**PROBLEM STATEMENT:** Once you have read the data below, set it all down again exactly.
---------- SUPPLIED DATA ----------
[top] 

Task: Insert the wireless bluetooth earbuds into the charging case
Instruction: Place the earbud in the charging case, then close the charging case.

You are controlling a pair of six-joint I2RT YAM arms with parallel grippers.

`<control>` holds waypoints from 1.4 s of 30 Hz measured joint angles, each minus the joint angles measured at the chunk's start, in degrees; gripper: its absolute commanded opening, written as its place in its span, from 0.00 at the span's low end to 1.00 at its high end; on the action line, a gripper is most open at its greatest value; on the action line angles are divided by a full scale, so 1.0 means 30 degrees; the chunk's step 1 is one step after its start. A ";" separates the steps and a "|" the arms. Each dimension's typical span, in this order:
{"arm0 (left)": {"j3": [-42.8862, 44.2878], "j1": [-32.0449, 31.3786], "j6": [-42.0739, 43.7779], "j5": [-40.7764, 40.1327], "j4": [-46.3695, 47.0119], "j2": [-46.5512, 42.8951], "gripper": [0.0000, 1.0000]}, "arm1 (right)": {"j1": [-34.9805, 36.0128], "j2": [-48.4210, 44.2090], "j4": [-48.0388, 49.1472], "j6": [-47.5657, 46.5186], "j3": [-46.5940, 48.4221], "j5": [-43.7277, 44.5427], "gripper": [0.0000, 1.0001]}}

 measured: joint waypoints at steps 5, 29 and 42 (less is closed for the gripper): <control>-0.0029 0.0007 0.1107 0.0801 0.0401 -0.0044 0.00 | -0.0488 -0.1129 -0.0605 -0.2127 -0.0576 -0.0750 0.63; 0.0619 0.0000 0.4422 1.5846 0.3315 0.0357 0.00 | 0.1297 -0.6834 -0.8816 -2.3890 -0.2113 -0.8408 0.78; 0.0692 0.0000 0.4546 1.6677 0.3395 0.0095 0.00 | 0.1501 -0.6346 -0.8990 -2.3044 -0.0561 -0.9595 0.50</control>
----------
**EXERCISE RESULT:**
[top] 

Task: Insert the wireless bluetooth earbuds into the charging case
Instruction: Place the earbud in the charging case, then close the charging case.

You are controlling a pair of six-joint I2RT YAM arms with parallel grippers.

`<control>` holds waypoints from 1.4 s of 30 Hz measured joint angles, each minus the joint angles measured at the chunk's start, in degrees; gripper: its absolute commanded opening, written as its place in its span, from 0.00 at the span's low end to 1.00 at its high end; on the action line, a gripper is most open at its greatest value; on the action line angles are divided by a full scale, so 1.0 means 30 degrees; the chunk's step 1 is one step after its start. A ";" separates the steps and a "|" the arms. Each dimension's typical span, in this order:
{"arm0 (left)": {"j3": [-42.8862, 44.2878], "j1": [-32.0449, 31.3786], "j6": [-42.0739, 43.7779], "j5": [-40.7764, 40.1327], "j4": [-46.3695, 47.0119], "j2": [-46.5512, 42.8951], "gripper": [0.0000, 1.0000]}, "arm1 (right)": {"j1": [-34.9805, 36.0128], "j2": [-48.4210, 44.2090], "j4": [-48.0388, 49.1472], "j6": [-47.5657, 46.5186], "j3": [-46.5940, 48.4221], "j5": [-43.7277, 44.5427], "gripper": [0.0000, 1.0001]}}

 measured: joint waypoints at steps 5, 29 and 42 (less is closed for the gripper): <control>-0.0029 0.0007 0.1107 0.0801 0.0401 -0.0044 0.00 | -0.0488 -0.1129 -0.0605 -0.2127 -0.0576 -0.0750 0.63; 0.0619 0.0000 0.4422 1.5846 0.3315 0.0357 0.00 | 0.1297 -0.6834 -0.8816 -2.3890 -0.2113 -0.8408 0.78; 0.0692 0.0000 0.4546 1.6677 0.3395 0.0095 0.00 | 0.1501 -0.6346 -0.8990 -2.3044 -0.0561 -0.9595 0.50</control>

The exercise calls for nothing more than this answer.